The Court of Appeal admitted that the expression ‘improper purpose’ could be rather broad, but held that from a practical perspective, certainty and accessibility of laws are not always attainable. As such, the Court of Appeal said that it would fall to magistrates to determine the meaning of the term on a case by case basis. Twinkle Bissoon, a trans-woman activist who has been repeatedly barred from court for dressing in female clothing, observed that “the ruling of the Court of Appeal leaves the application of the law to be done on a case by case basis and is very problematic because it allows police officers and other law enforcement to interpret the provisions to give effect to their own prejudices.”
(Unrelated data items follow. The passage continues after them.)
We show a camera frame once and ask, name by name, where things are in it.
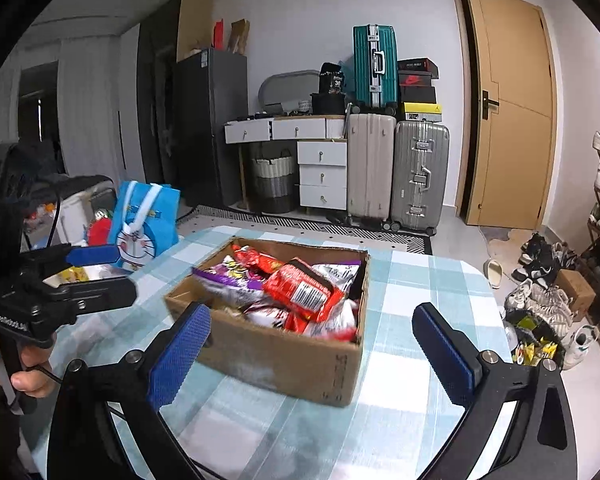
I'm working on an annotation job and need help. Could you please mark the purple candy bag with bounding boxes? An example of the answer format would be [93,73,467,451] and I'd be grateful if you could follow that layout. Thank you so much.
[192,256,275,309]

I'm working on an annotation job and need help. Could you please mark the red Oreo packet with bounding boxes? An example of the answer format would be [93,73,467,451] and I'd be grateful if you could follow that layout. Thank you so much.
[232,245,284,276]

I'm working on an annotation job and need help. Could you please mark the black trash bag bin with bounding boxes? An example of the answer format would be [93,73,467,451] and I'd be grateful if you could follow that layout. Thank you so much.
[503,309,566,370]

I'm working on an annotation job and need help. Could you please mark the woven laundry basket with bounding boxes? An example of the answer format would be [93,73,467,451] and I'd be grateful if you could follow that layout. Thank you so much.
[251,148,297,214]

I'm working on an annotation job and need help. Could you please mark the person's left hand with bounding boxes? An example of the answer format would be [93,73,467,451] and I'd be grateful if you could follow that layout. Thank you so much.
[10,346,55,399]

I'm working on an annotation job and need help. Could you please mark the red white snack bag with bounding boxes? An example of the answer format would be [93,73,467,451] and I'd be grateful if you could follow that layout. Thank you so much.
[244,299,358,342]

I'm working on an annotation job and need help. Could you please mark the teal suitcase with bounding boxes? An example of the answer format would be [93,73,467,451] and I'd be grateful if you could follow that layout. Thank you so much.
[352,24,399,115]

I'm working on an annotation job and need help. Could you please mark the blue Doraemon gift bag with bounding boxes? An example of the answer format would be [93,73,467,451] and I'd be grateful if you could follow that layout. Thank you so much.
[107,180,180,272]

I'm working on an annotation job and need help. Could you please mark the wooden door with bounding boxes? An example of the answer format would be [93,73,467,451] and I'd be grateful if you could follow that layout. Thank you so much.
[455,0,557,230]

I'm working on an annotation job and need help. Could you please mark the red cookie packet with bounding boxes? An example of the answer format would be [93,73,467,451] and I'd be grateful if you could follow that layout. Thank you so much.
[262,258,344,323]

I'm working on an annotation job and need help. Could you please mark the black refrigerator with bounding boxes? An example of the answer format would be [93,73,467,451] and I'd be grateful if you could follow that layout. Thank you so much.
[173,48,248,207]

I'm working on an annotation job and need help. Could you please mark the white curtain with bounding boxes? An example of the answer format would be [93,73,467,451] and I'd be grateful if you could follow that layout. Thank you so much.
[57,36,125,184]

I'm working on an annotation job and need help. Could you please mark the stacked shoe boxes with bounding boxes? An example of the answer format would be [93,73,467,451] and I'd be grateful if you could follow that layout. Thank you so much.
[398,58,442,122]

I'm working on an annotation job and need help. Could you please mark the oval mirror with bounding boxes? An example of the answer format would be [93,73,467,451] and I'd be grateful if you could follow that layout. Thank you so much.
[258,70,320,113]

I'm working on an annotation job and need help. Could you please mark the beige suitcase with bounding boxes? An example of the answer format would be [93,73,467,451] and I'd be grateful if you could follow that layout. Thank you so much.
[347,114,396,222]

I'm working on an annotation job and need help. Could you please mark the patterned floor rug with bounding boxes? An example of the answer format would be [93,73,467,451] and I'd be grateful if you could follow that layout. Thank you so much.
[176,205,432,256]

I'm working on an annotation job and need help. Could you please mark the silver suitcase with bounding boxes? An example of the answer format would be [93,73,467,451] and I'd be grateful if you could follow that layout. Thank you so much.
[390,120,450,236]

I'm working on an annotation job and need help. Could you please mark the white sneaker on floor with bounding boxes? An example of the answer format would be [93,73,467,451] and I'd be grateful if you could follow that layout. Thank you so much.
[562,324,598,370]

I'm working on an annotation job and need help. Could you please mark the white drawer desk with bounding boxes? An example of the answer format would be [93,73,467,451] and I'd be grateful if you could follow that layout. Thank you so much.
[224,115,347,211]

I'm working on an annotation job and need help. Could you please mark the small cardboard box on floor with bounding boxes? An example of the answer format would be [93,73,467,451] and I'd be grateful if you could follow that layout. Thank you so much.
[555,269,596,322]

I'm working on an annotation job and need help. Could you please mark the SF cardboard box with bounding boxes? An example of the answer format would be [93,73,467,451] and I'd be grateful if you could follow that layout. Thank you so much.
[163,236,370,408]

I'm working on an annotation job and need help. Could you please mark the checkered teal tablecloth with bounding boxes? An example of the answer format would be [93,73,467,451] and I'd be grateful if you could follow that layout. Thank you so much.
[52,226,508,479]

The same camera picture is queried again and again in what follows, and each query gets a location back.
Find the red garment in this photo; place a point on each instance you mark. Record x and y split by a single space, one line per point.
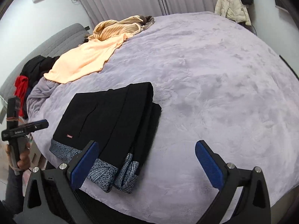
21 85

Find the tan striped garment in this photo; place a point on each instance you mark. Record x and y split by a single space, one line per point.
132 25

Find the person's left hand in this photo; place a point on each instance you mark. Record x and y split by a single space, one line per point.
24 162

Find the peach cloth garment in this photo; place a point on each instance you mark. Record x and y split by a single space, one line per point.
85 59

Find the dark sleeved left forearm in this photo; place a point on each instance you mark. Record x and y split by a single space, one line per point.
14 199

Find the black pants with patterned lining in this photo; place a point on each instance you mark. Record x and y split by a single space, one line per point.
122 121

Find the lavender plush bed blanket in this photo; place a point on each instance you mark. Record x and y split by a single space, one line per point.
215 81

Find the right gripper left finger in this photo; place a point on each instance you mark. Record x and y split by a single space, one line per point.
50 195

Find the black clothes pile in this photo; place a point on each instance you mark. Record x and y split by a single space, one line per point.
35 68

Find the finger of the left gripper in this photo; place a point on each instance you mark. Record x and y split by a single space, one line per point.
37 125

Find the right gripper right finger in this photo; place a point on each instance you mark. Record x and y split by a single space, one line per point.
253 204

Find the grey padded headboard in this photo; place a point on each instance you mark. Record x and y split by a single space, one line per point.
56 45

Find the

Human rights activist, Danuta Radzik of Help & Shelter, after learning of the judgement stressed that “it is ridiculous to expect that every time a trans-woman in female attire goes to the magistrates courts that we have to go through this charade. Parliament needs to repeal these discriminatory laws so that the human rights of all citizens can be respected.”
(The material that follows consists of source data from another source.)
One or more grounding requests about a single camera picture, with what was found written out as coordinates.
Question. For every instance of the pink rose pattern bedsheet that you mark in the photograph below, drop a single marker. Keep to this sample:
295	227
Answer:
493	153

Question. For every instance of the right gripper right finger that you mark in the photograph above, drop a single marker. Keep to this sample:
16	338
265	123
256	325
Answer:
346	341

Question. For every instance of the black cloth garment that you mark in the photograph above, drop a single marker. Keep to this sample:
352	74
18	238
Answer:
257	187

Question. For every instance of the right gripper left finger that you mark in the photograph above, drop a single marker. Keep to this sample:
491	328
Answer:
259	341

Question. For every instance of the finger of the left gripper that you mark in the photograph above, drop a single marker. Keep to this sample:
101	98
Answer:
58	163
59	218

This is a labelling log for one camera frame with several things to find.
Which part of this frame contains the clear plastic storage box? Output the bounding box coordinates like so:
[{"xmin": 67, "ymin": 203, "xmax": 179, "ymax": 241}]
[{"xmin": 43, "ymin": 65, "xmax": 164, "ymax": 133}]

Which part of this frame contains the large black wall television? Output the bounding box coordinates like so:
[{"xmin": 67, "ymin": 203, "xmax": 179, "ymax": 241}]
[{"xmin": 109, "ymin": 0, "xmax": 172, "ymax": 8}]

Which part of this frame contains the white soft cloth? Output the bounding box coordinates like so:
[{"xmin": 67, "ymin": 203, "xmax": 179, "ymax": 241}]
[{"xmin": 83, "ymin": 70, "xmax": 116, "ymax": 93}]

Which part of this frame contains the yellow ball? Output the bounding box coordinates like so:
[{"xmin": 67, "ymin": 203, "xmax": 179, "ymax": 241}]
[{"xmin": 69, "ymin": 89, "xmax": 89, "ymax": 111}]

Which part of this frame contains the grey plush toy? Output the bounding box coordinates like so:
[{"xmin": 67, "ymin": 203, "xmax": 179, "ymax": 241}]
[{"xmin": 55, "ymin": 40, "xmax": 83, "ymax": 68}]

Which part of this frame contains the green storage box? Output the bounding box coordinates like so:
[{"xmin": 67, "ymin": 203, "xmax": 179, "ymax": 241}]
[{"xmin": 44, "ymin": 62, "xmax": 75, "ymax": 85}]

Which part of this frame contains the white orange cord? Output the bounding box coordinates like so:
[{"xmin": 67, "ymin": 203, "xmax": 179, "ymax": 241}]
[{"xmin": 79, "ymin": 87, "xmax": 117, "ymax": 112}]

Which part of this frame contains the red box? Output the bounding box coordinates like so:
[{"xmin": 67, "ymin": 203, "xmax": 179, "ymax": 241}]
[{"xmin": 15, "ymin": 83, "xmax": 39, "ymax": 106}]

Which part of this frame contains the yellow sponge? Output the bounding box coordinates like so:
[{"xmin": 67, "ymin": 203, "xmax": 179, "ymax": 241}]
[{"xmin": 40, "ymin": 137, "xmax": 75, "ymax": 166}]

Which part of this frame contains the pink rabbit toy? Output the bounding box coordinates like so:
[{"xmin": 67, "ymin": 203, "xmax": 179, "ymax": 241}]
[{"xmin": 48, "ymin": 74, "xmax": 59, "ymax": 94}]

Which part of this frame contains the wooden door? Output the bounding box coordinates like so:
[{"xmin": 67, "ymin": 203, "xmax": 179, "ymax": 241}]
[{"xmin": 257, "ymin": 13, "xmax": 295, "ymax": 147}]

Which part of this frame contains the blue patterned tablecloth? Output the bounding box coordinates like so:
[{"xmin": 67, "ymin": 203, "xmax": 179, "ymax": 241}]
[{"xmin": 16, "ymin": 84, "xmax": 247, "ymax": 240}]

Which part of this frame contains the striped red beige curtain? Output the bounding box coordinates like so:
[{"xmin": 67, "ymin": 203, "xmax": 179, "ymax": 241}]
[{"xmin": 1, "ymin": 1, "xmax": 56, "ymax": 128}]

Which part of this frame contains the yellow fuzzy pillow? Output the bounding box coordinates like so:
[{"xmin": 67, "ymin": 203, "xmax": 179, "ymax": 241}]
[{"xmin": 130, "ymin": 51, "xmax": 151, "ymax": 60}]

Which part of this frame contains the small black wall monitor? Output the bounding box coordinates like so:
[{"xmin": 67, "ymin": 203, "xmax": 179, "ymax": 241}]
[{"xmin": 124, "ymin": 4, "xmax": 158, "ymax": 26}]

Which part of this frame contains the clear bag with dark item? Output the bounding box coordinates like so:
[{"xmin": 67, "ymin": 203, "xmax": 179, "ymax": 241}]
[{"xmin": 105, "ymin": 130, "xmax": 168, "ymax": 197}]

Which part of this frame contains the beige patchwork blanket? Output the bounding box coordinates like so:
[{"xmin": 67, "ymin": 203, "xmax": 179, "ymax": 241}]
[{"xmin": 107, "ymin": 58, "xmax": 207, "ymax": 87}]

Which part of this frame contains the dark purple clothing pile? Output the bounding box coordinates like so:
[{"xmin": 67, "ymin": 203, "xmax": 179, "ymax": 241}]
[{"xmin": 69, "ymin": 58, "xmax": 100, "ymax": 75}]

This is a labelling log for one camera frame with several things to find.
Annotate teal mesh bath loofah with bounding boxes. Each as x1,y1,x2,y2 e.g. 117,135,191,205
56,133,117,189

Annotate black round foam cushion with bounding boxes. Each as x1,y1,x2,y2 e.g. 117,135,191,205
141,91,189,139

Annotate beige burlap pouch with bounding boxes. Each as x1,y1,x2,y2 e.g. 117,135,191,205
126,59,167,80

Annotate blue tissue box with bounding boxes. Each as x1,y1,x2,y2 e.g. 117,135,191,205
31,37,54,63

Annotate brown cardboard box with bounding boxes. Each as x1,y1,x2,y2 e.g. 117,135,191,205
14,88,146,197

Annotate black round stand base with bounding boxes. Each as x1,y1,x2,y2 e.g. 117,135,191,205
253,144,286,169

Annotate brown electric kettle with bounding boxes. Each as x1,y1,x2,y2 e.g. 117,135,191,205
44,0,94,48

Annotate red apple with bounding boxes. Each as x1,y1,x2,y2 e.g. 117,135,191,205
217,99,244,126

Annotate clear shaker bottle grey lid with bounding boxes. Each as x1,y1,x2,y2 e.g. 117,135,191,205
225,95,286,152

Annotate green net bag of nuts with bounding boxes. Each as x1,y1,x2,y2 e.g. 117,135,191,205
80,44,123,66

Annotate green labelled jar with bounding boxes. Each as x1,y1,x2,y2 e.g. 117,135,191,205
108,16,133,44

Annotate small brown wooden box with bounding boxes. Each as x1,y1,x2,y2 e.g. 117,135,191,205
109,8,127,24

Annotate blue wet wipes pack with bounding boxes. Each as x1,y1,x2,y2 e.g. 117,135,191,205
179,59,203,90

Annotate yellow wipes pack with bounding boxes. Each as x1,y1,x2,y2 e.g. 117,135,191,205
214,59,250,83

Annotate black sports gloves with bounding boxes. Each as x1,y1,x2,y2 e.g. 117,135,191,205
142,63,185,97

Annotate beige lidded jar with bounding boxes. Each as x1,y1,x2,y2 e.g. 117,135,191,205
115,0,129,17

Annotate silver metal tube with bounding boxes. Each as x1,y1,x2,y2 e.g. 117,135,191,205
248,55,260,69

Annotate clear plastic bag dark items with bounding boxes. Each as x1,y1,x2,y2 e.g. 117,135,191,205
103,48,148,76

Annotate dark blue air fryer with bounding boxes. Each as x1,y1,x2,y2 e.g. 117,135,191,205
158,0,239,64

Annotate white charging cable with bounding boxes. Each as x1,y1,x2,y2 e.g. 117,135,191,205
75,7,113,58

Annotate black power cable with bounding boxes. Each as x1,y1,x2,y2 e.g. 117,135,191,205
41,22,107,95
Although the Guyana Constitution is unique in the Caribbean in that Article 39(2) obligates the court to pay due regard to international human rights law in interpreting the fundamental rights provisions, the Court of Appeal failed to address any of the arguments of the appellants which addressed the discriminatory nature and effects of the cross-dressing prohibition on trans persons. Guyana’s Constitution has the most robust provisions related to equality found in Anglophone Caribbean constitutions, largely through amendments made in 2003. These provisions include a positive duty on the state to secure equality, especially for disadvantaged groups, and a wide anti-discrimination provision that prohibits discrimination on the grounds of sex and gender. in the Concluding Observations from the United Nations Committee on Economic, Social and Cultural Rights (CESCR) on Guyana’s most recent review on September 28 - 29, 2015, “the Committee recommends that the State Party repeal the criminalization of … cross-gender dressing.”
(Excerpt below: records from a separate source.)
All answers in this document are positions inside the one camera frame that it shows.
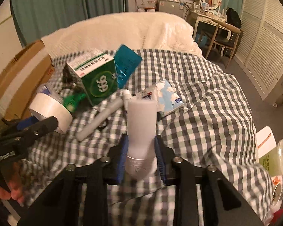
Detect green and white box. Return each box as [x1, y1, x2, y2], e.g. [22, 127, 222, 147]
[67, 48, 118, 106]

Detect white squeeze bottle grey cap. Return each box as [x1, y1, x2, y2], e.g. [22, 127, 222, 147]
[125, 99, 157, 181]

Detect cream bed blanket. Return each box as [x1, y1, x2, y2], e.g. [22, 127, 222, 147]
[41, 12, 202, 58]

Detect black bag on chair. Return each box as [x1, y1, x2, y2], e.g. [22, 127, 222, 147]
[226, 8, 242, 29]

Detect green curtain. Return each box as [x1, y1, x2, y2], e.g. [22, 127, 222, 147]
[10, 0, 128, 47]

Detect white dressing table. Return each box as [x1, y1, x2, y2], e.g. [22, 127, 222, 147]
[187, 10, 218, 41]

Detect teal foil packet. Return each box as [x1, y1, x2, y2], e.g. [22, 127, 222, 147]
[114, 44, 142, 89]

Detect small grey fridge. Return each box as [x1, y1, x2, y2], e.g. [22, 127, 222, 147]
[158, 0, 185, 18]

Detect person's left hand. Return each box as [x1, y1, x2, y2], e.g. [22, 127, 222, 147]
[0, 163, 25, 206]

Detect green bottle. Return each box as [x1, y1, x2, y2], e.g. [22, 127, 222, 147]
[63, 92, 86, 113]

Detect grey white checkered cloth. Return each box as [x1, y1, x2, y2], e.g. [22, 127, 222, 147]
[21, 50, 272, 225]

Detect blue white tissue pack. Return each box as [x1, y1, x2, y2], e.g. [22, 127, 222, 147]
[156, 79, 184, 117]

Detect white louvered closet doors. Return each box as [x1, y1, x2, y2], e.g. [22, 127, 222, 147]
[235, 0, 283, 104]

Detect plastic cup green drink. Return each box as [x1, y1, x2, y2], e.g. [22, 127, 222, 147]
[259, 139, 283, 176]

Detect wooden chair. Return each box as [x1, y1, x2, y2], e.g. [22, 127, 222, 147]
[198, 18, 242, 68]

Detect white tube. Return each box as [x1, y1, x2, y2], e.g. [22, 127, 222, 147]
[76, 98, 124, 141]

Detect brown cardboard box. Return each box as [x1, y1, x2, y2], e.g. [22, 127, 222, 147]
[0, 40, 55, 124]

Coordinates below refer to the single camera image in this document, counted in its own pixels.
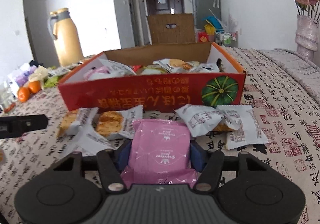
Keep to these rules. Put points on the brown wooden chair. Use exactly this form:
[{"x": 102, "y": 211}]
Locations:
[{"x": 172, "y": 28}]

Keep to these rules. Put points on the purple tissue pack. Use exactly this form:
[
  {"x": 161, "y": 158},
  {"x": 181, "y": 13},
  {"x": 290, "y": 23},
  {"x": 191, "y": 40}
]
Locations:
[{"x": 20, "y": 77}]

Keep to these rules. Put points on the red cardboard snack box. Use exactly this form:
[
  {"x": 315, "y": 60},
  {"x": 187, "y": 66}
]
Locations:
[{"x": 162, "y": 92}]

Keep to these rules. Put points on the orange mandarin front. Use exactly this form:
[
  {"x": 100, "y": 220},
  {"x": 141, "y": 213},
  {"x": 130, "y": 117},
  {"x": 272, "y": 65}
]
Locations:
[{"x": 23, "y": 94}]

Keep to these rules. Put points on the yellow thermos jug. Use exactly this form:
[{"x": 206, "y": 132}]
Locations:
[{"x": 65, "y": 37}]

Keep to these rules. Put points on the grey patterned runner cloth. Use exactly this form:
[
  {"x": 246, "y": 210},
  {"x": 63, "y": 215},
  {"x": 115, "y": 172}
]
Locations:
[{"x": 305, "y": 72}]

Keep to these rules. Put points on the orange mandarin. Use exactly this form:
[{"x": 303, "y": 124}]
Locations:
[
  {"x": 34, "y": 87},
  {"x": 23, "y": 94}
]

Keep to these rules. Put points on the orange mandarin back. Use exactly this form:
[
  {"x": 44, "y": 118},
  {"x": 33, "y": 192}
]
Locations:
[{"x": 34, "y": 87}]

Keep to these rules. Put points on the white cloth flower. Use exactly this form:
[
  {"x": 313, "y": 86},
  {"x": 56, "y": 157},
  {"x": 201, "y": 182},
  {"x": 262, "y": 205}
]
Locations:
[{"x": 39, "y": 74}]

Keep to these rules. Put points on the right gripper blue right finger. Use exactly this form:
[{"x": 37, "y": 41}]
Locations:
[{"x": 198, "y": 156}]

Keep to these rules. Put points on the cracker pack with window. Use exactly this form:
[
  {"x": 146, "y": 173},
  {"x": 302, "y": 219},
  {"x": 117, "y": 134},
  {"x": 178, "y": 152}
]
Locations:
[{"x": 75, "y": 120}]

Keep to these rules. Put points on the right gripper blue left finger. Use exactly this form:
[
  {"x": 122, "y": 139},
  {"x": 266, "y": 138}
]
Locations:
[{"x": 123, "y": 155}]

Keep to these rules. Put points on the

The appellants argued that the Guyana Constitution, as well as international human rights law, mandates a substantive vision of equality which recognizes the sex-role stereotyping in the cross-dressing law as a form of discrimination related to gender, and prohibited by the Guyana Constitution. However, the Chancellor said that the court was not persuaded that the law discriminates against anyone.
Dr Arif Bulkan, one of the lawyers appearing for the appellants, and a co-coordinator of the Faculty of Law UWI Rights Advocacy Project (U-RAP), said that the case raises fundamental questions about the existence of constitutional savings clauses and the protection they give to colonial laws which could never be enacted today. For this reason, he said, today’s judgment underscores the importance of the Caribbean Court of Justice as a final court, where these issues that strike at the heart of justice for marginalized communities can be fully considered.